**What you are asked to do:** Up to and including the line containing "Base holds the", please reproduce the lines of the listing below, starting from the top.

+ + + + +

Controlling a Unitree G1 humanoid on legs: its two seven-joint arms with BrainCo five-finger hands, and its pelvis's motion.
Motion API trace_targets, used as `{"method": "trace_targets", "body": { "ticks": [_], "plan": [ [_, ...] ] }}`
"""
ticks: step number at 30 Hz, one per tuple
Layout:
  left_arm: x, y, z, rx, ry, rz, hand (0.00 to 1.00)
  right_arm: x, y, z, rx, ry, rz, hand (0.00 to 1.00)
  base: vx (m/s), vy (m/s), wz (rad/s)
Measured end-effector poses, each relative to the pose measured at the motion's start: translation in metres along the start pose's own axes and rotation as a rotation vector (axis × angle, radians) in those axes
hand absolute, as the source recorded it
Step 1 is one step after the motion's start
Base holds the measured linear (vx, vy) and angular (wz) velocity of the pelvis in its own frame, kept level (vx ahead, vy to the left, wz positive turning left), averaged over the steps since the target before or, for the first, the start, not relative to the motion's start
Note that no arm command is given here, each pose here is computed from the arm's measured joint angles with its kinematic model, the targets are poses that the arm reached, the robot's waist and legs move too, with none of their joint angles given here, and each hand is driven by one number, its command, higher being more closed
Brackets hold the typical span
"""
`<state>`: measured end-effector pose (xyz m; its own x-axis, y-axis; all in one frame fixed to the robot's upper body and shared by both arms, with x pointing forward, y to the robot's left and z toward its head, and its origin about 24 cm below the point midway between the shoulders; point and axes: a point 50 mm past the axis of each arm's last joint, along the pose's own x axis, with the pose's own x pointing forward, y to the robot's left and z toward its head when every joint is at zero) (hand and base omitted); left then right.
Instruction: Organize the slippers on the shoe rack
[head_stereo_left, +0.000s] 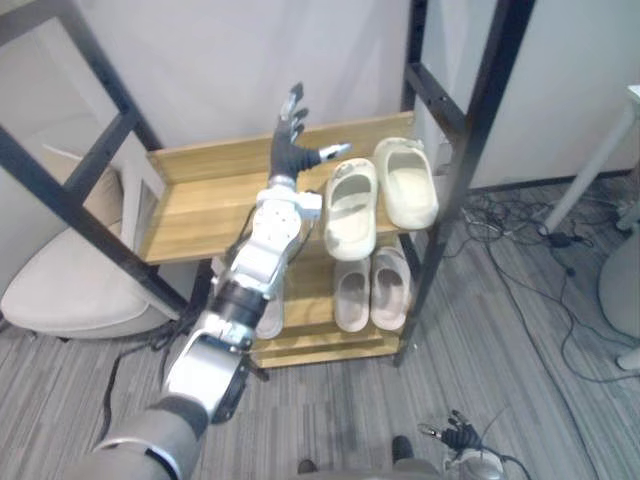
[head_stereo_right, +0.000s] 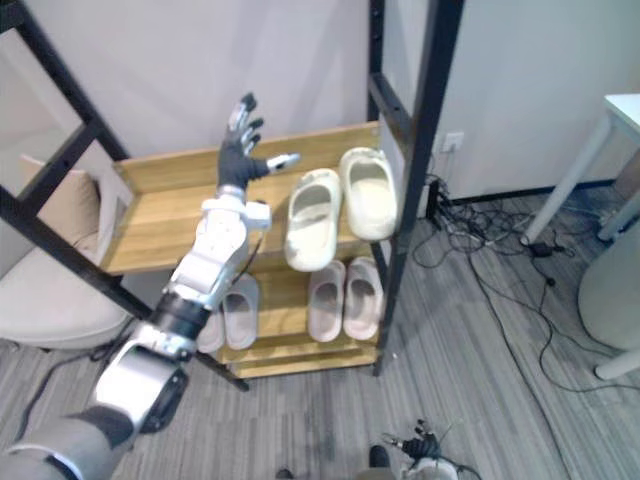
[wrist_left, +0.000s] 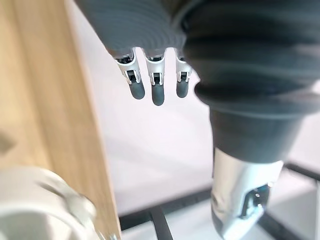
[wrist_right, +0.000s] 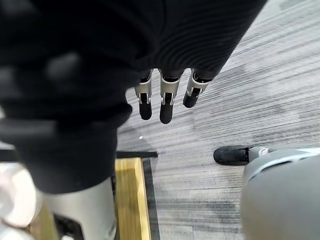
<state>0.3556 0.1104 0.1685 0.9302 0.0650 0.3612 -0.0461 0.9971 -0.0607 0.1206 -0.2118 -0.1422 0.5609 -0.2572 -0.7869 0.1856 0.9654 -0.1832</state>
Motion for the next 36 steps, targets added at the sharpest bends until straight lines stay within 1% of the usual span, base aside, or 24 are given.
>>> {"method": "trace_targets", "body": {
  "ticks": [1,6,11,15,17,20,28,36],
  "plan": [
    [-0.009,0.007,-0.004,-0.03,0.007,0.026,0.0,0.0,0.004,0.0,0.006,0.002,0.01,0.0,0.0,0.0,0.0],
    [-0.033,0.014,-0.011,-0.074,0.003,0.032,0.0,0.001,0.013,0.005,0.005,-0.01,0.033,0.0,0.0,-0.006,0.0],
    [-0.054,0.006,-0.029,-0.096,0.08,-0.04,0.0,0.002,0.019,0.002,0.008,0.01,0.045,0.0,0.0,0.0,0.0],
    [-0.064,0.003,-0.04,-0.104,0.128,-0.066,0.0,0.002,0.023,0.005,0.013,0.004,0.05,0.0,0.0,0.0,0.0],
    [-0.069,-0.004,-0.047,-0.104,0.162,-0.101,0.0,0.002,0.024,0.006,0.014,0.001,0.048,0.0,-0.02,-0.004,0.01],
    [-0.078,-0.011,-0.059,-0.122,0.217,-0.114,0.0,0.002,0.028,0.007,0.0,-0.003,0.061,0.0,0.0,0.0,0.0],
    [-0.085,-0.024,-0.065,-0.123,0.245,-0.187,0.0,0.002,0.028,0.001,-0.006,0.028,0.054,0.0,0.0,0.0,0.0],
    [-0.084,-0.028,-0.069,-0.113,0.257,-0.205,0.0,0.001,0.031,0.0,-0.007,0.03,0.056,0.0,0.0,0.0,0.0]
  ]
}}
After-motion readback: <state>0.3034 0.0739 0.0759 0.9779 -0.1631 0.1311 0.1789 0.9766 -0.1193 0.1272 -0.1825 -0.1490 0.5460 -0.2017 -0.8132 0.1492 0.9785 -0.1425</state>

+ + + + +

**Output of the task:**
Controlling a Unitree G1 humanoid on legs: its two seven-joint arms with BrainCo five-finger hands, and its pelvis's motion.
Motion API trace_targets, used as `{"method": "trace_targets", "body": { "ticks": [_], "plan": [ [_, ...] ] }}`
"""
ticks: step number at 30 Hz, one per tuple
Layout:
  left_arm: x, y, z, rx, ry, rz, hand (0.00 to 1.00)
  right_arm: x, y, z, rx, ry, rz, hand (0.00 to 1.00)
  base: vx (m/s), vy (m/s), wz (rad/s)
Measured end-effector poses, each relative to the pose measured at the motion's start: translation in metres along the start pose's own axes and rotation as a rotation vector (axis × angle, radians) in those axes
hand absolute, as the source recorded it
Step 1 is one step after the motion's start
Base holds the measured linear (vx, vy) and angular (wz) velocity of the pelvis in its own frame, kept level (vx ahead, vy to the left, wz positive turning left), averaged over the steps since the target before or, for the first, the start, not relative to the motion's start

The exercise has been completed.